Model for the dysregulation of iron metabolic proteins in SNCA-KO melanoma cells. (a) To acquire iron for the enzymes of respiration, DNA synthesis and repair and cluster iron-sulphur production, cancer cells often exhibit an “iron-seeking phenotype,” i.e., increased levels of transferrin receptor 1 (TFR1), six-transmembrane epithelial antigen of prostate (STEAP) proteins, divalent metal ion transporter 1 (DMT1), and hepcidin (HP) (not shown here) and decreased level of ferroportin (FPN1) compared with normal cells of the same tissue. (b) SK-Mel-28 SNCA-KO melanoma clones exhibit an increase in ferric iron and ferritin and a decrease in TfR1 receptors relative to control cells.

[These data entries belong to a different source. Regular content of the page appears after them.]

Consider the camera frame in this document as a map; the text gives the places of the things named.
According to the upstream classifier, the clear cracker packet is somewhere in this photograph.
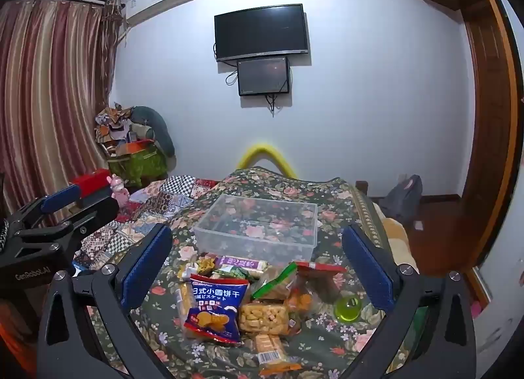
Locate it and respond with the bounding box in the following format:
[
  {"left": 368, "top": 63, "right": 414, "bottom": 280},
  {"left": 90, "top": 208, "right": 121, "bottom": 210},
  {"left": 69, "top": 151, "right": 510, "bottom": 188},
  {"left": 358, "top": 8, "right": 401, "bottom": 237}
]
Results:
[{"left": 238, "top": 300, "right": 293, "bottom": 336}]

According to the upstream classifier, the green jelly cup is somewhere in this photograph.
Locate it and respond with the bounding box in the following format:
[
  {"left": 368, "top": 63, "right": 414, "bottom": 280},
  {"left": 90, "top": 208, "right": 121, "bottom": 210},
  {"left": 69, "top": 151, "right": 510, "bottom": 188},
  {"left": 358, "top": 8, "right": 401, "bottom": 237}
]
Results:
[{"left": 333, "top": 296, "right": 362, "bottom": 321}]

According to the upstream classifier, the red box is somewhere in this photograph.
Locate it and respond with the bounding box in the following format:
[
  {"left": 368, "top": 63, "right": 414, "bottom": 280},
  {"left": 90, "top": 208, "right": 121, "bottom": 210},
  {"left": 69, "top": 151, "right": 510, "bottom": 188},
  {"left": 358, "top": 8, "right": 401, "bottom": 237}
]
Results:
[{"left": 69, "top": 170, "right": 113, "bottom": 195}]

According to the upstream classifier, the small black wall monitor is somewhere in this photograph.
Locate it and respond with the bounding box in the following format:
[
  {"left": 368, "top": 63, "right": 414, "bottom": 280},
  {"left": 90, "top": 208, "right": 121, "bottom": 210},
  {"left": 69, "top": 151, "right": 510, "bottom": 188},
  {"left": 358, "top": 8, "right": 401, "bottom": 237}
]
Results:
[{"left": 236, "top": 57, "right": 291, "bottom": 97}]

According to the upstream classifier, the beige blanket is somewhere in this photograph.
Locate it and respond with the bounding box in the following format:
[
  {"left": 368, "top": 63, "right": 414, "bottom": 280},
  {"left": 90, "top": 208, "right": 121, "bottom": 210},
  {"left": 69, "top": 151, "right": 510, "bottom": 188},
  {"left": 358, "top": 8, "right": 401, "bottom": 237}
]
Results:
[{"left": 381, "top": 217, "right": 418, "bottom": 273}]

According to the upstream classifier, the patchwork quilt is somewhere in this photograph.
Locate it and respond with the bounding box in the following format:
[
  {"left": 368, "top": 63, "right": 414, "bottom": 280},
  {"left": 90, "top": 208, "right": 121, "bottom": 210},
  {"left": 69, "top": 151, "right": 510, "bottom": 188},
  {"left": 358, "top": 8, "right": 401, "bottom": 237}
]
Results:
[{"left": 74, "top": 174, "right": 217, "bottom": 273}]

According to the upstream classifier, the yellow foam tube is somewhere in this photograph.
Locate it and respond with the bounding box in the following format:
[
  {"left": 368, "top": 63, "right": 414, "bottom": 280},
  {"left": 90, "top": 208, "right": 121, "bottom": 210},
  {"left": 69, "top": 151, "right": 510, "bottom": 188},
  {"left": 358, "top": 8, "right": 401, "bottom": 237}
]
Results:
[{"left": 238, "top": 142, "right": 299, "bottom": 179}]

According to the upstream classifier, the pink toy rabbit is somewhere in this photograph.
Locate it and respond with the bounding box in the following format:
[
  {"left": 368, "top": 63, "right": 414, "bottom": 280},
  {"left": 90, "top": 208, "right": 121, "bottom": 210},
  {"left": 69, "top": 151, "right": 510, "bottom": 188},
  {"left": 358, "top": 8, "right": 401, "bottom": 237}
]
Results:
[{"left": 107, "top": 173, "right": 132, "bottom": 205}]

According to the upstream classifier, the large black wall television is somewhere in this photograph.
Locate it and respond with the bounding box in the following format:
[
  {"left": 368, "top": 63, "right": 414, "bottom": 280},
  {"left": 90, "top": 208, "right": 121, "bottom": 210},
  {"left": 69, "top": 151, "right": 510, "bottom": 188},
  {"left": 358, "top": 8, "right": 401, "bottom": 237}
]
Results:
[{"left": 214, "top": 4, "right": 309, "bottom": 63}]

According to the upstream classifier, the clear plastic box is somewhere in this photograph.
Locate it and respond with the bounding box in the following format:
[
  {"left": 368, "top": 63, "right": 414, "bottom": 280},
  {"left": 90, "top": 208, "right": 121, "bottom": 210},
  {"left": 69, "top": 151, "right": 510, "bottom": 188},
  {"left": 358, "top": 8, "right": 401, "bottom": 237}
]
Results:
[{"left": 193, "top": 193, "right": 319, "bottom": 262}]

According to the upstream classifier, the orange snack packet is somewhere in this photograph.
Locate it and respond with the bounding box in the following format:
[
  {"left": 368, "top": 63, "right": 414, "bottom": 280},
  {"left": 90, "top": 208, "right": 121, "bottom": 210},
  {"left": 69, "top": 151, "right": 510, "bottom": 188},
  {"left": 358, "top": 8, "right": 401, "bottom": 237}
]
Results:
[{"left": 287, "top": 293, "right": 324, "bottom": 322}]

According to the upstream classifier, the striped red curtain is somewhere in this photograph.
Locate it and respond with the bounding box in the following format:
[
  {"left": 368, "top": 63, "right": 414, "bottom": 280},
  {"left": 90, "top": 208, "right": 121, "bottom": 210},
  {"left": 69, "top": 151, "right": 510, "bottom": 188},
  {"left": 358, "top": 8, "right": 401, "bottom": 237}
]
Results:
[{"left": 0, "top": 0, "right": 123, "bottom": 220}]

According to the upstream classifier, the floral blanket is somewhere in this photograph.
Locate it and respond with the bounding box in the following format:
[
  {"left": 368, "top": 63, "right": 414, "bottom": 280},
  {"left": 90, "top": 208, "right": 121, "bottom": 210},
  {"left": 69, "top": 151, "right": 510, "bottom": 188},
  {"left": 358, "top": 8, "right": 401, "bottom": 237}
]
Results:
[{"left": 74, "top": 168, "right": 418, "bottom": 379}]

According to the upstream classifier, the yellow wafer packet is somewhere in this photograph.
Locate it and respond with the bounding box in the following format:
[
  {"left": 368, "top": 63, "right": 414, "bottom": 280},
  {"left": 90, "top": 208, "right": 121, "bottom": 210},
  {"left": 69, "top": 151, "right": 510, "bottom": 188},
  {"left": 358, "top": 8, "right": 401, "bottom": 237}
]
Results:
[{"left": 175, "top": 281, "right": 195, "bottom": 324}]

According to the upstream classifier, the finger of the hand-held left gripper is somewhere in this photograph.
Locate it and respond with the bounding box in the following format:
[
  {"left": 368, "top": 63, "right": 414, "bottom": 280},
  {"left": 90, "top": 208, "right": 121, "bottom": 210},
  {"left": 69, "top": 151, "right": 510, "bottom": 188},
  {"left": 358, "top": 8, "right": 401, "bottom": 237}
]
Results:
[
  {"left": 8, "top": 184, "right": 82, "bottom": 232},
  {"left": 18, "top": 198, "right": 120, "bottom": 246}
]

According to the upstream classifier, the black monitor cable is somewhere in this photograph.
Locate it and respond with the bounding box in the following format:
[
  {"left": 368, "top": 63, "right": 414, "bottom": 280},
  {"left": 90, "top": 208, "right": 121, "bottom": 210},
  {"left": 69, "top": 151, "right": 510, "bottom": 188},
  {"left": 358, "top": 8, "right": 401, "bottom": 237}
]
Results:
[{"left": 265, "top": 93, "right": 287, "bottom": 118}]

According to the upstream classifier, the green pea packet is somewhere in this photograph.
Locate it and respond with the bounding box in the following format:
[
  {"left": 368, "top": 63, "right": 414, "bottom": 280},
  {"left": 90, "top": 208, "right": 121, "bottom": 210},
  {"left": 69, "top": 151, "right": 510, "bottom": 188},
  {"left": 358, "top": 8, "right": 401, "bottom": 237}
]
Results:
[{"left": 213, "top": 266, "right": 252, "bottom": 281}]

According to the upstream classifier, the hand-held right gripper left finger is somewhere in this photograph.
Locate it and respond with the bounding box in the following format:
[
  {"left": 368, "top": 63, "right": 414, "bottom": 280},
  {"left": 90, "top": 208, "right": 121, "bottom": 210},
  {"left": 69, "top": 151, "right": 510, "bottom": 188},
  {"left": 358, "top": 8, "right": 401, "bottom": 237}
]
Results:
[{"left": 37, "top": 224, "right": 175, "bottom": 379}]

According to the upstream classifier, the blue biscuit packet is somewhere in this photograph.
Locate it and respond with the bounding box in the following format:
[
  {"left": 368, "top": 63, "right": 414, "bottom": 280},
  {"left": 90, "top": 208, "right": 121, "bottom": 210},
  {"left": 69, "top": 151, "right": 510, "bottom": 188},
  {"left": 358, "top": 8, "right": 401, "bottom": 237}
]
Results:
[{"left": 183, "top": 274, "right": 251, "bottom": 347}]

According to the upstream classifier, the brown wooden door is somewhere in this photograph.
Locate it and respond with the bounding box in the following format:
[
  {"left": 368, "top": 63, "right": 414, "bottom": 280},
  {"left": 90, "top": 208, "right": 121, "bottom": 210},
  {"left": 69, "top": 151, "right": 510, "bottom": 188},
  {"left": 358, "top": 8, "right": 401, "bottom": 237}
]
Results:
[{"left": 462, "top": 0, "right": 522, "bottom": 277}]

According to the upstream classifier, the tan wafer packet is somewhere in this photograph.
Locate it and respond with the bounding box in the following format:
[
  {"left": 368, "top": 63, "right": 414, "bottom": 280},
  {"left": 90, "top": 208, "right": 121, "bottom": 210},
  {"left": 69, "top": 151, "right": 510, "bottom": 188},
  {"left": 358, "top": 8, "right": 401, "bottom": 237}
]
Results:
[{"left": 254, "top": 333, "right": 304, "bottom": 375}]

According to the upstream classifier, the green patterned box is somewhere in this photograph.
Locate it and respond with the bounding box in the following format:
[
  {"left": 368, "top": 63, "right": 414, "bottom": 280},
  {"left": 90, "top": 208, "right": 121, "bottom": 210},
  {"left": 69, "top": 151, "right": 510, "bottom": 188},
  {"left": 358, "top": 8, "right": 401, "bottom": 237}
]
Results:
[{"left": 108, "top": 139, "right": 169, "bottom": 185}]

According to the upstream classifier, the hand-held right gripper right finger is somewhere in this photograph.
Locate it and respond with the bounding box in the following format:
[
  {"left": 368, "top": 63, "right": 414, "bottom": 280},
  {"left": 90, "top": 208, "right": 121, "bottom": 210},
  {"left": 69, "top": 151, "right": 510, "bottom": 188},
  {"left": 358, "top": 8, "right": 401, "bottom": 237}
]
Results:
[{"left": 342, "top": 224, "right": 477, "bottom": 379}]

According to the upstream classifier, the grey roll pillow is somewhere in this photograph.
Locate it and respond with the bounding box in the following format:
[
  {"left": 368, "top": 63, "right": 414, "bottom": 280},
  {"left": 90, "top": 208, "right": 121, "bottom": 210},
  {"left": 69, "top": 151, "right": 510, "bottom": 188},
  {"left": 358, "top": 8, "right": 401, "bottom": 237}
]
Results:
[{"left": 131, "top": 106, "right": 177, "bottom": 156}]

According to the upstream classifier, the purple label biscuit packet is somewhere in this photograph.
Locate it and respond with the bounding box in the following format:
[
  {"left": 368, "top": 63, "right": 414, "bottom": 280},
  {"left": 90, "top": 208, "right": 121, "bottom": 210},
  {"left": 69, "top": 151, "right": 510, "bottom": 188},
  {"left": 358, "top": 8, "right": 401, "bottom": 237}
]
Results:
[{"left": 215, "top": 255, "right": 271, "bottom": 273}]

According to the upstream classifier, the clear packet with green seals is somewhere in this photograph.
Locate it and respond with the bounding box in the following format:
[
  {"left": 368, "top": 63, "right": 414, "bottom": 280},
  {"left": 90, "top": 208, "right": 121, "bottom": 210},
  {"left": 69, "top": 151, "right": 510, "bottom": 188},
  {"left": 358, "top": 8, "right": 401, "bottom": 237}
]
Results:
[{"left": 251, "top": 262, "right": 299, "bottom": 302}]

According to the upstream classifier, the red snack packet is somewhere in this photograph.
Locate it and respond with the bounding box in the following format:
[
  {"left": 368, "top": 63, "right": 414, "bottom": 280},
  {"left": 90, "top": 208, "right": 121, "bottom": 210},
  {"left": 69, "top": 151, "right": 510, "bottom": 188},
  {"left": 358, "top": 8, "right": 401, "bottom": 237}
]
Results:
[{"left": 295, "top": 261, "right": 348, "bottom": 298}]

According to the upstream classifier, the grey backpack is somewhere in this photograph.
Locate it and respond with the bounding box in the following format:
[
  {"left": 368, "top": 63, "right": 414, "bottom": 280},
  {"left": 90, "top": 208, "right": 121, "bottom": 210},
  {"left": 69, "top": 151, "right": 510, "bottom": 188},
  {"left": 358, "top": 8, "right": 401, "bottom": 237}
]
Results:
[{"left": 381, "top": 174, "right": 423, "bottom": 224}]

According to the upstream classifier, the patterned cloth pile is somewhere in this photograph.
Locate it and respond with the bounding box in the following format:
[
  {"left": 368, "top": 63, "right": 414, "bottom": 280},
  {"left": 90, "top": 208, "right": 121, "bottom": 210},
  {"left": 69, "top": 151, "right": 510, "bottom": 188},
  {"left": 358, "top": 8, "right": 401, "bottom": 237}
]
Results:
[{"left": 95, "top": 103, "right": 136, "bottom": 146}]

DMT1 protein level is increased relative to control cells, and FPN1 is transcriptionally upregulated (Fig. 3) although its expression is lower than in control cells (Fig. 7e,f). SNCA-KO melanoma cells are overloaded with ferritin-ferric iron and likely have a low level of useable ferrous iron (labile iron pool, LIP) relative to SK-Mel-28 control cells. Such SNCA-KO cells are functionally iron deficient. The question mark (?) indicates that we have not proved that LIP is low. The red arrows show the direction of change relative to the SK-Mel-28 control cells.